#### Task prompt:
Beginning with the first line of the data below, set down each line exactly through the line that contains "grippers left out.".

(Data entries)

····················

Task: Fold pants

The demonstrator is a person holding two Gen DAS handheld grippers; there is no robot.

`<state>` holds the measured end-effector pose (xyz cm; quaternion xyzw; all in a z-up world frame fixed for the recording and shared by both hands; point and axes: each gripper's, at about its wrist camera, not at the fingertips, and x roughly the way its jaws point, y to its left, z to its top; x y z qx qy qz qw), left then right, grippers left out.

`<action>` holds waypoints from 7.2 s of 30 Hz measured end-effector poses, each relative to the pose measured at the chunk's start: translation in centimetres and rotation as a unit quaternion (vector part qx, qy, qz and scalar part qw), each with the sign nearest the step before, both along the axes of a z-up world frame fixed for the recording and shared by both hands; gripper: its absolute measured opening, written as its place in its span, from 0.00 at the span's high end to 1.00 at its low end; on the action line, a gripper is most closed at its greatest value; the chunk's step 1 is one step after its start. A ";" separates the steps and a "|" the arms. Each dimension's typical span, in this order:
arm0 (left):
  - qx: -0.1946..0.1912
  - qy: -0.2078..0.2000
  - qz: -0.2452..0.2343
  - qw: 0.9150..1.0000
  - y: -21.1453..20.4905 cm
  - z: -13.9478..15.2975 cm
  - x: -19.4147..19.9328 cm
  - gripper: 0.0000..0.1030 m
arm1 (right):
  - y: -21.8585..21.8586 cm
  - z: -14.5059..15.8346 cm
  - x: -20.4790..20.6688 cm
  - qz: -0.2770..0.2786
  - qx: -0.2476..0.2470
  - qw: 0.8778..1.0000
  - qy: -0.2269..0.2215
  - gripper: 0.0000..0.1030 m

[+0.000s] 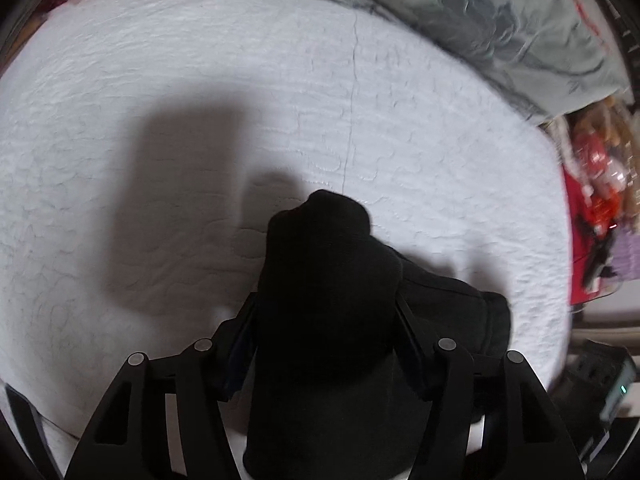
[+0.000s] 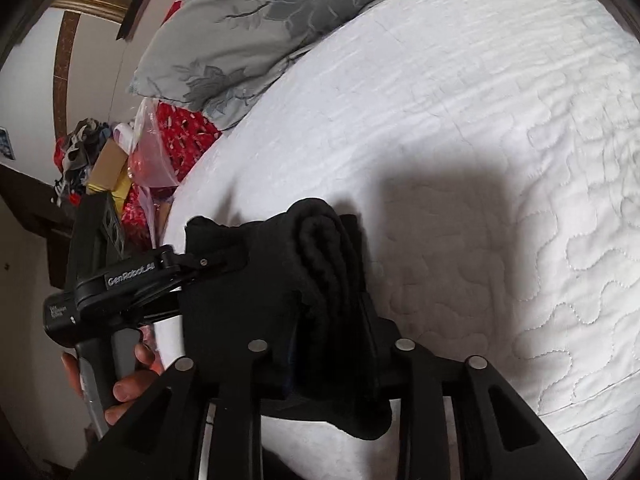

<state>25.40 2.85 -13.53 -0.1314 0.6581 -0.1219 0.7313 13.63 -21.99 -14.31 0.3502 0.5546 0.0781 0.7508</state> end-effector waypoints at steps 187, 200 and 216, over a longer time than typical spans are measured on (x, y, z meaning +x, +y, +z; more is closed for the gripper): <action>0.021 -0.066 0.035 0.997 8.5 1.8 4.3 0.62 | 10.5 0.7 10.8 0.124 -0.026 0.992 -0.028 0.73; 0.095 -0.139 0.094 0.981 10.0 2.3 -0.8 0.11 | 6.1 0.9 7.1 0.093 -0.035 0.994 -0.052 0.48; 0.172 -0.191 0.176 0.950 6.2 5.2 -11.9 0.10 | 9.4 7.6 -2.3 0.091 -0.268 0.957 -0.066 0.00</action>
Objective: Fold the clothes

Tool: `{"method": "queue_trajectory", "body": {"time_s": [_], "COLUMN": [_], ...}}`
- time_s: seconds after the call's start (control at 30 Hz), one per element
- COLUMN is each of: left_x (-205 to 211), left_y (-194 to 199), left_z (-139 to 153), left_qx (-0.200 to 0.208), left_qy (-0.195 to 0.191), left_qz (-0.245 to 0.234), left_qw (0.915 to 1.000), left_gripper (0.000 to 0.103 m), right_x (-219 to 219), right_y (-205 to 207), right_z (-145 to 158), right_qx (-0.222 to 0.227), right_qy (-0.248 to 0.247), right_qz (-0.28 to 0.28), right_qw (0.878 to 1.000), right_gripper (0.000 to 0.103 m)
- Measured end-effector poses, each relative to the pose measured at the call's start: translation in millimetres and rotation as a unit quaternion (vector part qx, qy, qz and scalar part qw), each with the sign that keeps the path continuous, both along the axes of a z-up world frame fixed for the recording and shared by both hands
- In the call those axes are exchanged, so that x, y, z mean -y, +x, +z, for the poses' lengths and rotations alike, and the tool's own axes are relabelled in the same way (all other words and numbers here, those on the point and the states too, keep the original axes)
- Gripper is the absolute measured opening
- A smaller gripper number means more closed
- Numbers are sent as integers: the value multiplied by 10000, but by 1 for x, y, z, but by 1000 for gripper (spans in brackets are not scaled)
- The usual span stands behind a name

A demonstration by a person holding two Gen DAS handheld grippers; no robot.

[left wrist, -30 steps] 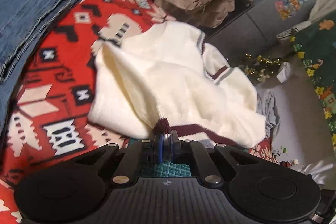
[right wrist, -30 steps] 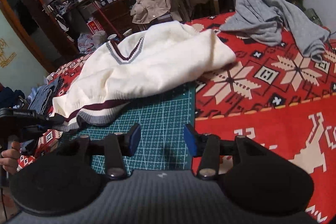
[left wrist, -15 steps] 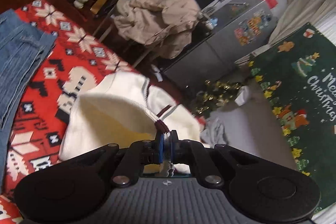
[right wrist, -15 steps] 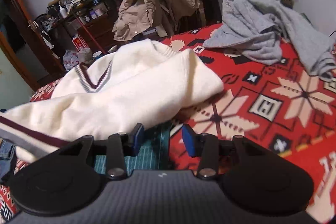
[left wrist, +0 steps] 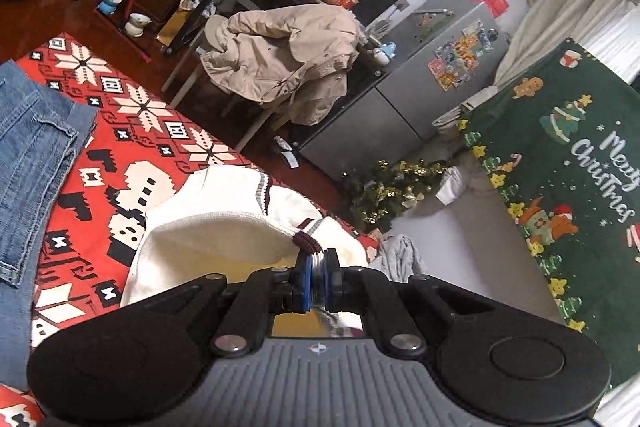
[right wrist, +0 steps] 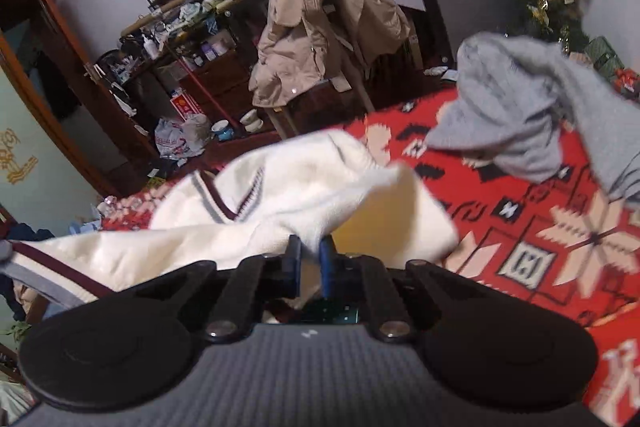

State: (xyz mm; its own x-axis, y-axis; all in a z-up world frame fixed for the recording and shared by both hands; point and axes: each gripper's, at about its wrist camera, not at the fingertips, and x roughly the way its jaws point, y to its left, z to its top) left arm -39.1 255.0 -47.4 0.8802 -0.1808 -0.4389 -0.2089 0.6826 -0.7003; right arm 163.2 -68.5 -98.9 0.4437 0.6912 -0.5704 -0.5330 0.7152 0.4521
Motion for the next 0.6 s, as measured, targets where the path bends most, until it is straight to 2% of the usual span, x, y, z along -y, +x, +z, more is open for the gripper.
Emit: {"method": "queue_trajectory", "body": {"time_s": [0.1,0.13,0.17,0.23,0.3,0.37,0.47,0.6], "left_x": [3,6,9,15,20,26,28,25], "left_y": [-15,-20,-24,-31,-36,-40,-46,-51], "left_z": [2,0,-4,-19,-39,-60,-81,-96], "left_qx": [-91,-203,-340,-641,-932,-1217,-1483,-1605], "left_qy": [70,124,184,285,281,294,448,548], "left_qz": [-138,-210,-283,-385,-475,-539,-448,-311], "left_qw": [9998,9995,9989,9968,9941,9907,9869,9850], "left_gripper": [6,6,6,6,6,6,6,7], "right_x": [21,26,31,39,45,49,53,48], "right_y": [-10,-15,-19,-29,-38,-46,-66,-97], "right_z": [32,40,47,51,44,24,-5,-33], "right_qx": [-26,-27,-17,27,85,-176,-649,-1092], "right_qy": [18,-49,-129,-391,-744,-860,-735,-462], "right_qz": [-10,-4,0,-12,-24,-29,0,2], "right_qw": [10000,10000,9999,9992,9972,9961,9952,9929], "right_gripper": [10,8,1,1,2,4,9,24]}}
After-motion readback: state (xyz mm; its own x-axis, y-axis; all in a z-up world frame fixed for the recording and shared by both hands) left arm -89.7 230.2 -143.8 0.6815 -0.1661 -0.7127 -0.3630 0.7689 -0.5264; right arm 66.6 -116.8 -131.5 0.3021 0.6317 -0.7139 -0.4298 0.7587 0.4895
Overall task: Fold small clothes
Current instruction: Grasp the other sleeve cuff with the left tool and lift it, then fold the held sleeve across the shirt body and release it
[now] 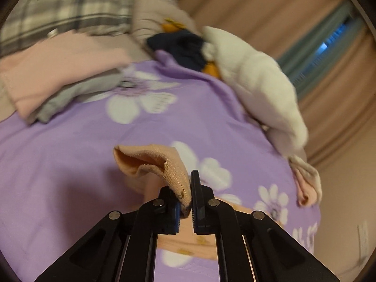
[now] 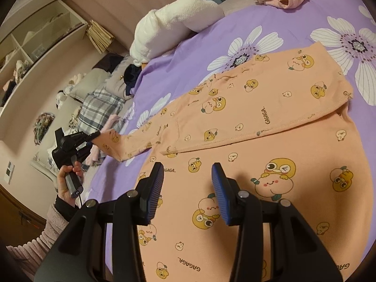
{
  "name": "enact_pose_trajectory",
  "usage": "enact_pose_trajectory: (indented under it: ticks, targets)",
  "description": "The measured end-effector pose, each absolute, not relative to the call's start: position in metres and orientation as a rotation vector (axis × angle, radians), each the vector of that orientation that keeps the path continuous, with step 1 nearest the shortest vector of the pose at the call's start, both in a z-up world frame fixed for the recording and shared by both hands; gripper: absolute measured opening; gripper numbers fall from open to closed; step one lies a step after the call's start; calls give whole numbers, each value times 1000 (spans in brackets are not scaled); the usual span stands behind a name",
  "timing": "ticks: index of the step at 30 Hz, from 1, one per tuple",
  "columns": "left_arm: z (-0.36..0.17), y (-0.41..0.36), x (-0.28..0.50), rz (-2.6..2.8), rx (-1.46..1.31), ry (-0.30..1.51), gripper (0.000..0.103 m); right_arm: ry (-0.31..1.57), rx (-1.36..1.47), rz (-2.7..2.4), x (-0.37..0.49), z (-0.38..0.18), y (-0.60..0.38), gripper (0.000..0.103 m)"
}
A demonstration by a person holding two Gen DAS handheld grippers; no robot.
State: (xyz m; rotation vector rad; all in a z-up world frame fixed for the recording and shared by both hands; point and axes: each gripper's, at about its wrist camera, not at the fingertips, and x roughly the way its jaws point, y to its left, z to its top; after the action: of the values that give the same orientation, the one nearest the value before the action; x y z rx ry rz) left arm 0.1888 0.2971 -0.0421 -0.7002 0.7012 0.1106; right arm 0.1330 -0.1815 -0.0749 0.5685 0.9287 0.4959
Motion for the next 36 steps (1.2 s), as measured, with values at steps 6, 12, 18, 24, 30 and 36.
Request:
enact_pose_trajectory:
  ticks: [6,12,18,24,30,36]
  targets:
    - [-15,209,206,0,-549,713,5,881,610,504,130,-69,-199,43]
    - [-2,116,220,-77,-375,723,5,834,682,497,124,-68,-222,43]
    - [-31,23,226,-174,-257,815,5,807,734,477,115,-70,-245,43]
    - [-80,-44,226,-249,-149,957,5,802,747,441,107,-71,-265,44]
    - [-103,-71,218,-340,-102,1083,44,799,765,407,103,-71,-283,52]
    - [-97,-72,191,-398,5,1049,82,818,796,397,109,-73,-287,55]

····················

#### Response to the exercise:
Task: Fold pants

The demonstrator is a person holding two Gen DAS handheld grippers; there is no robot.

`<state>` holds the measured end-effector pose (xyz cm; quaternion xyzw; all in a z-up world frame fixed for the recording and shared by both hands; point and axes: each gripper's, at about its wrist camera, not at the fingertips, and x roughly the way its jaws point, y to its left, z to its top; x y z qx qy qz qw), left then right, grippers left out.

What the exercise asked for is now complete.